Steps for releasing a new version of Pointcloud:

  1. Add a new section to the NEWS file, listing all the changes associated with the new release.

  2. Change the version number in the README, Version.config and pgsql/expected/pointcloud.out files.

  3. Update the value of UPGRADABLE in pgsql/Makefile.in and pgsql_postgis/Makefile. This variable defines the versions from which a database can be upgraded to the new Pointcloud version.
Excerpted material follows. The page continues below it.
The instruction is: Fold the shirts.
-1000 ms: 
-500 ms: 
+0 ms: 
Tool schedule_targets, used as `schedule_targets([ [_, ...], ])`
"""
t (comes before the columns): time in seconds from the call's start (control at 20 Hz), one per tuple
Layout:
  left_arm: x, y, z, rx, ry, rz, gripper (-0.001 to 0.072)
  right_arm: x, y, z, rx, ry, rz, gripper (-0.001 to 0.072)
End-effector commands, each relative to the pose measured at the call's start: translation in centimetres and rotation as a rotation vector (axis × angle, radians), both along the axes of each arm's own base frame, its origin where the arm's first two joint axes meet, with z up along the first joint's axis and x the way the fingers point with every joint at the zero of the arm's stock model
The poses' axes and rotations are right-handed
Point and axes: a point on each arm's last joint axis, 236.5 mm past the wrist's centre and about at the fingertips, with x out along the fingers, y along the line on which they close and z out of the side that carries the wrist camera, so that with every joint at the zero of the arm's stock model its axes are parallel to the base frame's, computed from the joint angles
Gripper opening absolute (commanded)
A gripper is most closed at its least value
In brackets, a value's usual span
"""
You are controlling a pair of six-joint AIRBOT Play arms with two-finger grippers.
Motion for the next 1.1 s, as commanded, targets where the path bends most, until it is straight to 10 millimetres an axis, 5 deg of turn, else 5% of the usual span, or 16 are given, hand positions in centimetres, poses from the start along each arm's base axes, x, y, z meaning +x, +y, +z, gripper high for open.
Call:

  4. Create a PR with these changes.

  5. When the PR is merged create a tag for the new release and push it to GitHub:

$ git tag -a vx.y.z -m 'version x.y.z'
$ git push origin vx.y.z

Valgrind memcheck

For checking the memory management of pgPointcloud extension, Valgrind can be used with PostgreSQL in single-user mode.

But first, it’s necessary to compile the extension with debug symbols and without compiler optimizations:

$ ./configure CFLAGS="-O0 -g"
$ make
$ sudo make install

Debug symbols may also be installed for PostgreSQL and PostGIS. For example for Debian based distributions with PostgreSQL 13 and PostGIS 3:

$ sudo apt-get install postgresql-13-dbgsym postgresql-13-postgis-3-dbgsym

And finally:

$ echo "select pc_transform(patch, 1) from patchs limit 1" | \
  valgrind -s --track-origins=yes --leak-check=yes \
    --show-leak-kinds=all --read-var-info=yes --log-file=/tmp/valgrind.log \
    /usr/lib/postgresql/13/bin/postgres --single -D /var/lib/postgresql/13/main \
    -c config_file=/etc/postgresql/13/main/postgresql.conf \
    mydatabase

Then Valgrind’s report is available in /tmp/valgrind.log.

GDB interactive mode

GDB may be attached to a running session for debugging purpose:

$ psql mydatabase
psql (14.5)
Type "help" for help.

mydatabase=# select pid from pg_stat_activity where usename = 'pblottiere' and state = 'active';
  pid
-------
 34699
(1 row)
$ sudo gdb -p 34699
GNU gdb (GDB) 12.1
(gdb)

Then you can execute a SQL request in the corresponding session and use GDB as usual (step by step, backtrace, …).